MATERIAL PROVIDED —
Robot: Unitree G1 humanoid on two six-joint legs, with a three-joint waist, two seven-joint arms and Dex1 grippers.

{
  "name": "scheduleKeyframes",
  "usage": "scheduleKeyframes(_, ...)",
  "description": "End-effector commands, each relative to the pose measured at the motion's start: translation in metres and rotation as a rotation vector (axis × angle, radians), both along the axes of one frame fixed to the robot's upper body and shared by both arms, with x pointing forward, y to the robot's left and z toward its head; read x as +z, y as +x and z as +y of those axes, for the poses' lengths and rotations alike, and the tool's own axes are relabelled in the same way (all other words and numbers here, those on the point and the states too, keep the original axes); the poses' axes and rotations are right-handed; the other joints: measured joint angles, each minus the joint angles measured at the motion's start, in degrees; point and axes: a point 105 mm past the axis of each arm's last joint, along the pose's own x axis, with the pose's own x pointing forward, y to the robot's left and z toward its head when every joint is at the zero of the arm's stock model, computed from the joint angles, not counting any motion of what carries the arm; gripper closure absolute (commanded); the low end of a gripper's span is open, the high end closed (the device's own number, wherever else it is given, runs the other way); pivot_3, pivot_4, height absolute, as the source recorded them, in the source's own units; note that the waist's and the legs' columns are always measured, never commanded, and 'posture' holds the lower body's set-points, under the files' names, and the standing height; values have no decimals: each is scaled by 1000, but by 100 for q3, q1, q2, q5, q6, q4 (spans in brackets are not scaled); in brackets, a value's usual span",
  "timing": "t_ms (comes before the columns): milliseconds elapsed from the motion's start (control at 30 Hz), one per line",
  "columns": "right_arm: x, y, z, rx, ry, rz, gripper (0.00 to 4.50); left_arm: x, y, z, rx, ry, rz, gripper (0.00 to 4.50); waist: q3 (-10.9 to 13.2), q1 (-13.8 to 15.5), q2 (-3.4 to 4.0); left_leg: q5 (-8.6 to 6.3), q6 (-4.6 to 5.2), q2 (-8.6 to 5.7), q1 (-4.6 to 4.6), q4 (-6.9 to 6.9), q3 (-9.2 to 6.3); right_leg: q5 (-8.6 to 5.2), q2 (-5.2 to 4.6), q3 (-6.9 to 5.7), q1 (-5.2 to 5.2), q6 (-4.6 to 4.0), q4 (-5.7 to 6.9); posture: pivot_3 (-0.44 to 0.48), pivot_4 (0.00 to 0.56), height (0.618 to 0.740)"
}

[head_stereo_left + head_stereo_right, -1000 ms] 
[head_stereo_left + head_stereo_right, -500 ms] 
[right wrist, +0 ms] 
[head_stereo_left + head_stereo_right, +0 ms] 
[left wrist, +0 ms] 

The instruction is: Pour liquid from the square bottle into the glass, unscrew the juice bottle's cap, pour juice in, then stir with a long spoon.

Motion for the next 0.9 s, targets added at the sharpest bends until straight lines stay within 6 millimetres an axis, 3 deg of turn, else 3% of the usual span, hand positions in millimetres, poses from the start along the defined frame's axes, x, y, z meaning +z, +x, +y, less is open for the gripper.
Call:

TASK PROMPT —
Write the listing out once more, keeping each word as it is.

ANSWER BELOW —
Robot: Unitree G1 humanoid on two six-joint legs, with a three-joint waist, two seven-joint arms and Dex1 grippers.

{
  "name": "scheduleKeyframes",
  "usage": "scheduleKeyframes(_, ...)",
  "description": "End-effector commands, each relative to the pose measured at the motion's start: translation in metres and rotation as a rotation vector (axis × angle, radians), both along the axes of one frame fixed to the robot's upper body and shared by both arms, with x pointing forward, y to the robot's left and z toward its head; read x as +z, y as +x and z as +y of those axes, for the poses' lengths and rotations alike, and the tool's own axes are relabelled in the same way (all other words and numbers here, those on the point and the states too, keep the original axes); the poses' axes and rotations are right-handed; the other joints: measured joint angles, each minus the joint angles measured at the motion's start, in degrees; point and axes: a point 105 mm past the axis of each arm's last joint, along the pose's own x axis, with the pose's own x pointing forward, y to the robot's left and z toward its head when every joint is at the zero of the arm's stock model, computed from the joint angles, not counting any motion of what carries the arm; gripper closure absolute (commanded); the low end of a gripper's span is open, the high end closed (the device's own number, wherever else it is given, runs the other way); pivot_3, pivot_4, height absolute, as the source recorded them, in the source's own units; note that the waist's and the legs' columns are always measured, never commanded, and 'posture' holds the lower body's set-points, under the files' names, and the standing height; values have no decimals: each is scaled by 1000, but by 100 for q3, q1, q2, q5, q6, q4 (spans in brackets are not scaled); in brackets, a value's usual span",
  "timing": "t_ms (comes before the columns): milliseconds elapsed from the motion's start (control at 30 Hz), one per line",
  "columns": "right_arm: x, y, z, rx, ry, rz, gripper (0.00 to 4.50); left_arm: x, y, z, rx, ry, rz, gripper (0.00 to 4.50); waist: q3 (-10.9 to 13.2), q1 (-13.8 to 15.5), q2 (-3.4 to 4.0); left_leg: q5 (-8.6 to 6.3), q6 (-4.6 to 5.2), q2 (-8.6 to 5.7), q1 (-4.6 to 4.6), q4 (-6.9 to 6.9), q3 (-9.2 to 6.3); right_leg: q5 (-8.6 to 5.2), q2 (-5.2 to 4.6), q3 (-6.9 to 5.7), q1 (-5.2 to 5.2), q6 (-4.6 to 4.0), q4 (-5.7 to 6.9); posture: pivot_3 (-0.44 to 0.48), pivot_4 (0.00 to 0.56), height (0.618 to 0.740)"
}

[head_stereo_left + head_stereo_right, -1000 ms] 
[head_stereo_left + head_stereo_right, -500 ms] 
[right wrist, +0 ms] 
[head_stereo_left + head_stereo_right, +0 ms] 
[left wrist, +0 ms] 

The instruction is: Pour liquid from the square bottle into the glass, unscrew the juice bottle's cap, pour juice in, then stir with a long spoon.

Motion for the next 0.9 s, targets added at the sharpest bends until straight lines stay within 6 millimetres an axis, 3 deg of turn, else 3% of the usual span, hand positions in millimetres, poses from the start along the defined frame's axes, x, y, z meaning +z, +x, +y, less is open for the gripper.
Call:

What appears above is the complete answer to the exercise.